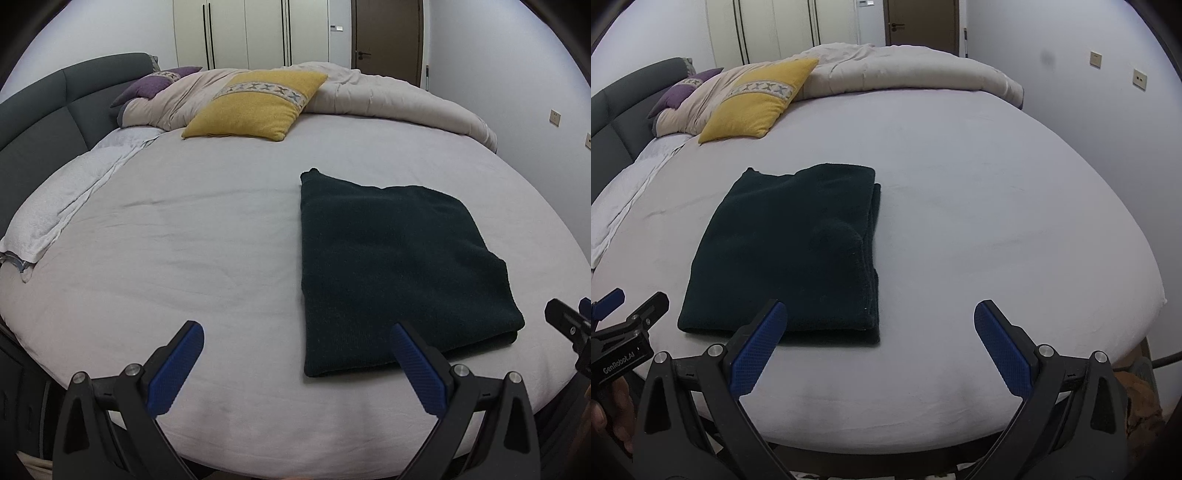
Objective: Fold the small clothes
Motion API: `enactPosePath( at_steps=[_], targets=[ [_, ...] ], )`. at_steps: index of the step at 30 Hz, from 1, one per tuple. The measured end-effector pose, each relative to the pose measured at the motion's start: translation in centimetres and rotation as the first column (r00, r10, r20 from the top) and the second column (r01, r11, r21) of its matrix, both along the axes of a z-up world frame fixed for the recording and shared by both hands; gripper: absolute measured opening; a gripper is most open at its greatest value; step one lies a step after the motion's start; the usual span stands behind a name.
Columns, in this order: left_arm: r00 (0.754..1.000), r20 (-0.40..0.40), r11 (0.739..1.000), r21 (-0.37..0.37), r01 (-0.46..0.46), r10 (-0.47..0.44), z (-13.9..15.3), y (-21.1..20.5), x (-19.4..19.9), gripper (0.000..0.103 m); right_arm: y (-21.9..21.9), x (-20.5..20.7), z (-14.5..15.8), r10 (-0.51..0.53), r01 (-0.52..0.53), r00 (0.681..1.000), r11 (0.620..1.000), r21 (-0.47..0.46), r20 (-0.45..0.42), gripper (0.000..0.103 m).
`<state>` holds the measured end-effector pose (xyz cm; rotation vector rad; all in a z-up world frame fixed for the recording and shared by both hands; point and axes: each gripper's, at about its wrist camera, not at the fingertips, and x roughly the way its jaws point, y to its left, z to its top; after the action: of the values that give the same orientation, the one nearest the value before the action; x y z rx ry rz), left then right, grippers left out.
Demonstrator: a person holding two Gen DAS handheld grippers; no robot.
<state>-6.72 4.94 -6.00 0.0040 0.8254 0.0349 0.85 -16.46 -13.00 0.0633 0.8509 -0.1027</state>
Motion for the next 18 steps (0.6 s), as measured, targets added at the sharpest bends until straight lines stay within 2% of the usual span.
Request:
enactPosePath(
  at_steps=[4, 18],
  targets=[
    [1.0, -0.005, 1.0, -0.006, 0.007, -0.007, -0.08, -0.06, 0.16, 0.103, -0.1, -1.04, 1.26, 0.012, -0.012, 1.0, 1.0, -0.013, -0.003, 0.103],
    [1.0, -0.016, 1.0, -0.015, 0.012, -0.013, -0.3, 0.03, 0.33, 0.103, 0.79, -1.46, 1.31, 0.04, -0.04, 0.999, 0.999, -0.026, -0.019, 0.103]
  ],
)
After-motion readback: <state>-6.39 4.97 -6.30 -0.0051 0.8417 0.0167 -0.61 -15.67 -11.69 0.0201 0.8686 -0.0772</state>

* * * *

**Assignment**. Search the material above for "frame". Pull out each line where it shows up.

**Response to the exercise**.
Motion API: `enactPosePath( at_steps=[_], targets=[ [_, ...] ], )`. at_steps: index of the step at 30 Hz, from 1, one per tuple. The measured end-effector pose, each relative to the pose measured at the motion's start: translation in centimetres and rotation as the first column (r00, r10, r20 from the top) and the second column (r01, r11, r21) of its matrix, both along the axes of a z-up world frame fixed for the recording and shared by both hands; gripper: absolute measured opening; a gripper is most open at its greatest value; step one lies a step after the motion's start; the usual span stands behind a name.
`<state>` holds the measured end-effector pose (xyz cm; rotation vector rad; all in a z-up world frame fixed for the recording and shared by both hands; point and axes: each gripper's, at about its wrist camera, not at the fingertips, and x roughly the way its jaws point, y to its left, z to its top; after the action: of the values that give the same orientation, the one nearest the value before the action; x y z rx ry rz), left then right, grippers left out.

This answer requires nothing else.